Exercise directions:
In the records below, find the line holding "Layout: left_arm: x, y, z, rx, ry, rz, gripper" and the line holding "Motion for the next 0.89". Set down both, with every line between them, exactly.

*** Begin section ***

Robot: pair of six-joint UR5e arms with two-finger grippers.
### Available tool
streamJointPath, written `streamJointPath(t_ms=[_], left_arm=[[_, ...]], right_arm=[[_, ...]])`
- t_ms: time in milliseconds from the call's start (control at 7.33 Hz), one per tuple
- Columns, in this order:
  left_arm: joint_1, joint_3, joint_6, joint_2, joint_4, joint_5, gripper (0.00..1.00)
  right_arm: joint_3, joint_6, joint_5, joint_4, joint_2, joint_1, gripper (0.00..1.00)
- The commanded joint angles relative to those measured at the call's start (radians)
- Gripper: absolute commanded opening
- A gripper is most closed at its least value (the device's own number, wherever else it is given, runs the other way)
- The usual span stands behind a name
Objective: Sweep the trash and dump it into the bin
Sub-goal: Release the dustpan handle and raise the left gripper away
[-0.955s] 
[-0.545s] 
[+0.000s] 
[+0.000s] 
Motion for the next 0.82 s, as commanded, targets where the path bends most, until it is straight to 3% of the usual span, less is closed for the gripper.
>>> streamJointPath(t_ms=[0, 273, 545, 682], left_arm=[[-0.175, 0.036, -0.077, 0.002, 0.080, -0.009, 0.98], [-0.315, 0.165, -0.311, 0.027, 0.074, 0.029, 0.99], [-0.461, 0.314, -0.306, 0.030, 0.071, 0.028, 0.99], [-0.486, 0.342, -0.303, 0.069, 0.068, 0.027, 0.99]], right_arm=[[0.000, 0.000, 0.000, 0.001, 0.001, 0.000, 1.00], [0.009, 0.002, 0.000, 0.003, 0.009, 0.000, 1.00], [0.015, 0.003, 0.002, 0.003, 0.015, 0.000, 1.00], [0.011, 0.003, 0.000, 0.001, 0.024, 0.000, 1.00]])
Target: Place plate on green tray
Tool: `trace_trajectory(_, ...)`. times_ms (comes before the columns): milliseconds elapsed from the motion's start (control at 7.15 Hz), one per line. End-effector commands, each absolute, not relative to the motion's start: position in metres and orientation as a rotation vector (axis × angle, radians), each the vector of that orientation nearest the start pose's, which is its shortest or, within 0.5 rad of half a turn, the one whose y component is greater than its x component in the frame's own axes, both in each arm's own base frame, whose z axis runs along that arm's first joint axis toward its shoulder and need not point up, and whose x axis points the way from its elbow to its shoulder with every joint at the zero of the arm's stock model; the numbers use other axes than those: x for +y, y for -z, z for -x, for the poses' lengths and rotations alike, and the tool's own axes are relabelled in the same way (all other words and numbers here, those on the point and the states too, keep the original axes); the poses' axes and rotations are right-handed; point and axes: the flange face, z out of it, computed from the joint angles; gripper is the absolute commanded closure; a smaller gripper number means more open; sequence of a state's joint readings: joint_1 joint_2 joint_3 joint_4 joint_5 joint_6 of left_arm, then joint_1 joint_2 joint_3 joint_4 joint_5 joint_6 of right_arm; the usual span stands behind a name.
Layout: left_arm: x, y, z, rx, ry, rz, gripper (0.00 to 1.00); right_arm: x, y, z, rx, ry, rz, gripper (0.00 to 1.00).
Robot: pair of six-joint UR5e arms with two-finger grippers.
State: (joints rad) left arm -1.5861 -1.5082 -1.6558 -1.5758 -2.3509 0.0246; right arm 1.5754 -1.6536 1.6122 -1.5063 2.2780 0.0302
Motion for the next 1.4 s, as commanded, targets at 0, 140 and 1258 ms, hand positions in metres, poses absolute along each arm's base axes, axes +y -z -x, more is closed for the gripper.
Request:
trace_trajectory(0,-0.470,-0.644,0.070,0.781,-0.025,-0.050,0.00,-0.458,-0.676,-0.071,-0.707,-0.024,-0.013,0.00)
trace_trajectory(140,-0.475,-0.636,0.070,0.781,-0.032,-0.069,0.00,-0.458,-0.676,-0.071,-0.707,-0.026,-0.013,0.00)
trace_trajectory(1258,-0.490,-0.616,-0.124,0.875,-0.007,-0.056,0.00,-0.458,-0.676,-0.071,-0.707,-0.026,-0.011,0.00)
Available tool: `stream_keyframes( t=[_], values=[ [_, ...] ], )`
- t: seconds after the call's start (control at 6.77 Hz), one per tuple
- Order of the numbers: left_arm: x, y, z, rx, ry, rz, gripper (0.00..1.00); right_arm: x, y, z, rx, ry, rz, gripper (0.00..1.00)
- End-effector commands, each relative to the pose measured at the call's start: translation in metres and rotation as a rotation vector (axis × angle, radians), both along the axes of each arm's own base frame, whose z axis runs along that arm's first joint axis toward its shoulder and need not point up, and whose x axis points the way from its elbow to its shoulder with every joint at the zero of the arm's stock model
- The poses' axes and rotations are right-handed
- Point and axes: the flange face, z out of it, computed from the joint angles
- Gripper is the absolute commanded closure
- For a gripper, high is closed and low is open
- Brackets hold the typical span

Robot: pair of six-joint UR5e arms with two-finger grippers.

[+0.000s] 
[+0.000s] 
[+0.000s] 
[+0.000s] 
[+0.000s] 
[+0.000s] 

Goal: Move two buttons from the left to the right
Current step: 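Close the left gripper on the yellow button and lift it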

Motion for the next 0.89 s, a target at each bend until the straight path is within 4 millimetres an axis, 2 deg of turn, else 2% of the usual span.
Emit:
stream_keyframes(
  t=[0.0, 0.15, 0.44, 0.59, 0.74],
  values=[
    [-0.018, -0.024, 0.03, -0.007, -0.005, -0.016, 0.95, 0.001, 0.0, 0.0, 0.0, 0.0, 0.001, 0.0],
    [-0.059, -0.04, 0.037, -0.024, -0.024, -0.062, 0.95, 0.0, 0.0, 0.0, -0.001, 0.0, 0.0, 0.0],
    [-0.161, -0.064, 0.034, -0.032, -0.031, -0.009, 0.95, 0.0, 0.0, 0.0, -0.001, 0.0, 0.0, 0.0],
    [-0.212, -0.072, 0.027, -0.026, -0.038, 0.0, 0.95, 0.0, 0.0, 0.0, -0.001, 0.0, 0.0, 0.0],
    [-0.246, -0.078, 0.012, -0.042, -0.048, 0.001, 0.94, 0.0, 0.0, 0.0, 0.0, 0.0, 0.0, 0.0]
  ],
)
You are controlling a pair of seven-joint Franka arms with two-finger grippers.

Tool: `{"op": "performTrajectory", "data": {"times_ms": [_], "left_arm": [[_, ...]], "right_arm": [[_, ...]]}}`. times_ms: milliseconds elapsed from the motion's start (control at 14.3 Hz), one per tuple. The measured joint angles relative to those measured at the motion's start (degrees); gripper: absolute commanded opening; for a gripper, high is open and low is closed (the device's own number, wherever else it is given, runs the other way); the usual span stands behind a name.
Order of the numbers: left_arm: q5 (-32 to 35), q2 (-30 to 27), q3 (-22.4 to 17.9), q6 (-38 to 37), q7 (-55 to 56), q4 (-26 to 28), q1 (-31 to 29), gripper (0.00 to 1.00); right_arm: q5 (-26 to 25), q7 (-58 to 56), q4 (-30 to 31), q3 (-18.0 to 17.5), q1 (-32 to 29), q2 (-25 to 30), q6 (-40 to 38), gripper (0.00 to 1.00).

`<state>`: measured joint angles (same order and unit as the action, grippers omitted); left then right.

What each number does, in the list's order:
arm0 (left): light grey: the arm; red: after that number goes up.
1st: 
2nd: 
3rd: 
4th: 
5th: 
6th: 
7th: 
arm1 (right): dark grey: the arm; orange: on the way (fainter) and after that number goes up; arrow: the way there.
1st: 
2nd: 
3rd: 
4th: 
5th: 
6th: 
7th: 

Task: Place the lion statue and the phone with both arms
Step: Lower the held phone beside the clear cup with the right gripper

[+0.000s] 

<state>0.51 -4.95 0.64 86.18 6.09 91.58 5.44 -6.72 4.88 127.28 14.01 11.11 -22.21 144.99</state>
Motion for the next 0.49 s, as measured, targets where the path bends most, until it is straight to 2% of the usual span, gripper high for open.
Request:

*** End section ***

Response:
Layout: left_arm: x, y, z, rx, ry, rz, gripper (0.00 to 1.00); right_arm: x, y, z, rx, ry, rz, gripper (0.00 to 1.00).
Robot: pair of six-joint UR5e arms with two-finger grippers.
State: (joints rad) left arm -1.5861 -1.5082 -1.6558 -1.5758 -2.3509 0.0246; right arm 1.5754 -1.6536 1.6122 -1.5063 2.2780 0.0302
Motion for the next 1.4 s, as commanded, targets at 0, 140 and 1258 ms, hand positions in metres, poses absolute along each arm's base axes, axes +y -z -x, more is closed for the gripper.
Request:
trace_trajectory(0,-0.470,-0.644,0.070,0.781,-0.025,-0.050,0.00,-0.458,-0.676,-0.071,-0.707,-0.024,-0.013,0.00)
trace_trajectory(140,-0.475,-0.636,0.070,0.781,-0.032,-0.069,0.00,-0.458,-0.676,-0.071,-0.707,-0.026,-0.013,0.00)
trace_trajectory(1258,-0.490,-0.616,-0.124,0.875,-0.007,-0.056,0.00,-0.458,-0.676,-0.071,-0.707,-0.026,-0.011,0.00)
Available tool: `stream_keyframes( t=[_], values=[ [_, ...] ], )`
- t: seconds after the call's start (control at 6.77 Hz), one per tuple
- Order of the numbers: left_arm: x, y, z, rx, ry, rz, gripper (0.00..1.00); right_arm: x, y, z, rx, ry, rz, gripper (0.00..1.00)
- End-effector commands, each relative to the pose measured at the call's start: translation in metres and rotation as a rotation vector (axis × angle, radians), both along the axes of each arm's own base frame, whose z axis runs along that arm's first joint axis toward its shoulder and need not point up, and whose x axis points the way from its elbow to its shoulder with every joint at the zero of the arm's stock model
- The poses' axes and rotations are right-handed
- Point and axes: the flange face, z out of it, computed from the joint angles
- Gripper is the absolute commanded closure
- For a gripper, high is closed and low is open
- Brackets hold the typical span

Robot: pair of six-joint UR5e arms with two-finger grippers.

[+0.000s] 
[+0.000s] 
[+0.000s] 
[+0.000s] 
[+0.000s] 
[+0.000s] 

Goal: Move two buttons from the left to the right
Current step: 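Close the left gripper on the yellow button and lift it
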
Motion for the next 0.89 s, a target at each bend until the straight path is within 4 millimetres an axis, 2 deg of turn, else 2% of the usual span.

The complete answer has been presented.